REPUBLIKA.CO.ID, JAKARTA -- Mahkamah Agung (MA) Republik Indonesia mengatakan pengetatan akses masuk ke instansi tersebut sama sekali tidak berkaitan dengan beberapa kasus belakangan yang terjadi. Apalagi, berhubungan dengan Komisi Pemberantasan Korupsi (KPK).
"Ini tidak berkaitan dengan KPK. KPK masuk welcome, minta apa saja akan diberikan," kata Wakil Ketua Mahkamah Agung Bidang Nonyudisial Sunarto di Jakarta, Jumat (9/12/2022).
Pengetatan oleh MA, lanjut dia, semata-mata untuk menghindari terjadinya hal-hal yang tidak diinginkan, terutama yang berkaitan dengan hasil pascaputusan pengadilan. Setiap perkara yang diputus oleh MA hanya akan menghasilkan dua putusan, yaitu pihak yang kalah dan pihak yang menang.
Imbasnya, menurut dia, tak jarang pihak yang kalah melakukan tindakan tidak terpuji, misalnya menendang kaca, bahkan menginjak foto pimpinan MA. Selain itu, pengetatan masuk ke MA juga untuk mengantisipasi adanya upaya makelar kasus (markus) yang mencoba memengaruhi hakim.
MA, kata Sunarto, menyadari bahwa modus kejahatan oleh markus setiap saat terus berkembang sehingga para penegak hukum harus selangkah lebih maju mengantisipasinya. Salah satu cara melacak orang yang diduga markus ialah menelusuri siapa saja yang datang ke MA dengan penampilan yang patut dicurigai.
"Siapa pun yang bawa mobil mewah, pakai baju, celana, sepatu, dan barang branded, akan kami telusuri sampai ke rumahnya," ujarnya.
Terkait dengan pengetatan akses masuk ke MA, kata dia, sejatinya sudah diterapkan sejak lama. Tepatnya pada masa kepemimpinan Ketua MA Muhammad Hatta Ali.
Saat ini, Gedung MA dijaga langsung oleh prajurit TNI. Lembaga peradilan itu memastikan keberadaan unsur TNI sama sekali tidak berkaitan dengan pencegahan aparat hukum untuk masuk ke dalam apabila ada kasus yang melibatkan hakim.

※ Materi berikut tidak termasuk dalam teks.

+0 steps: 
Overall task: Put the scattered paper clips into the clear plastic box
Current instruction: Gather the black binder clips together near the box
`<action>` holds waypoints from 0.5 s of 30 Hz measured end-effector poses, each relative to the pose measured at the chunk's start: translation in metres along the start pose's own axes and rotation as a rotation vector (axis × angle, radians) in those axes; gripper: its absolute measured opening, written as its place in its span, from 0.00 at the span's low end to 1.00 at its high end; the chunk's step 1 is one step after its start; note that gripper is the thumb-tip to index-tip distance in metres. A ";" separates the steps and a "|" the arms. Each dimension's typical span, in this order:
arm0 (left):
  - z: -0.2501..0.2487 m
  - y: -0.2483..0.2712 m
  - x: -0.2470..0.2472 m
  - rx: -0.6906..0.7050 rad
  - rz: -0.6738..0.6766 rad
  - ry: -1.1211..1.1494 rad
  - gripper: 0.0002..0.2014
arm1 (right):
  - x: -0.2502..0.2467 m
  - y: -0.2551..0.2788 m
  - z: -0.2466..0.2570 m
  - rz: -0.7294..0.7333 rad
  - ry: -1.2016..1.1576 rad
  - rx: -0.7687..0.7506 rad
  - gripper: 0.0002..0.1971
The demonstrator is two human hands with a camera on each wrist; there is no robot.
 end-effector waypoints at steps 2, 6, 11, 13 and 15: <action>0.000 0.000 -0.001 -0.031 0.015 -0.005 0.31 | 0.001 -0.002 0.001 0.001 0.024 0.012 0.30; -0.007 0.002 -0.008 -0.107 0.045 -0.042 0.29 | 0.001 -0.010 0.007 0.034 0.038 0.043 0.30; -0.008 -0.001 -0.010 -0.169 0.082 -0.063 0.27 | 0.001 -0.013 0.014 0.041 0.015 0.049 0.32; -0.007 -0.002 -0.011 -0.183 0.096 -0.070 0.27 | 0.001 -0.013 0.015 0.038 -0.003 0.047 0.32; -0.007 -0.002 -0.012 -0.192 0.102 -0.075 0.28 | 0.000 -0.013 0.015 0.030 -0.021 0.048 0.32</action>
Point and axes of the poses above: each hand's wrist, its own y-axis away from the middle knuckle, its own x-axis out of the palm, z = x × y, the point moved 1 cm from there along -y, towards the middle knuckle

Sebelumnya, LSM Imparsial meminta Panglima TNI Jenderal Andika Perkasa mengambil sikap atas penempatan prajurit TNI di gedung MA. Imparsial memandang, tindakan MA itu tidak tepat.
"Mendesak Panglima TNI menolak penempatan prajurit TNI sebagai satuan pengamanan di lingkungan MA," kata Direktur Imparsial Gufron Mabruri dalam keterangan pers yang diterima pada Jumat (11/11/2022).
Imparsial memandang penempatan prajurit TNI sebagai satuan pengamanan (satpam) di lingkungan kantor MA bakal menuai masalah. Pasalnya, Imparsial meyakini penempatan itu tak ada urgensinya.
"Kami memandang kebijakan MA untuk menempatkan TNI dalam satuan pengamanan di MA adalah kebijakan yang bermasalah, tidak memiliki urgensi, dan berlebihan," ujar Gufron.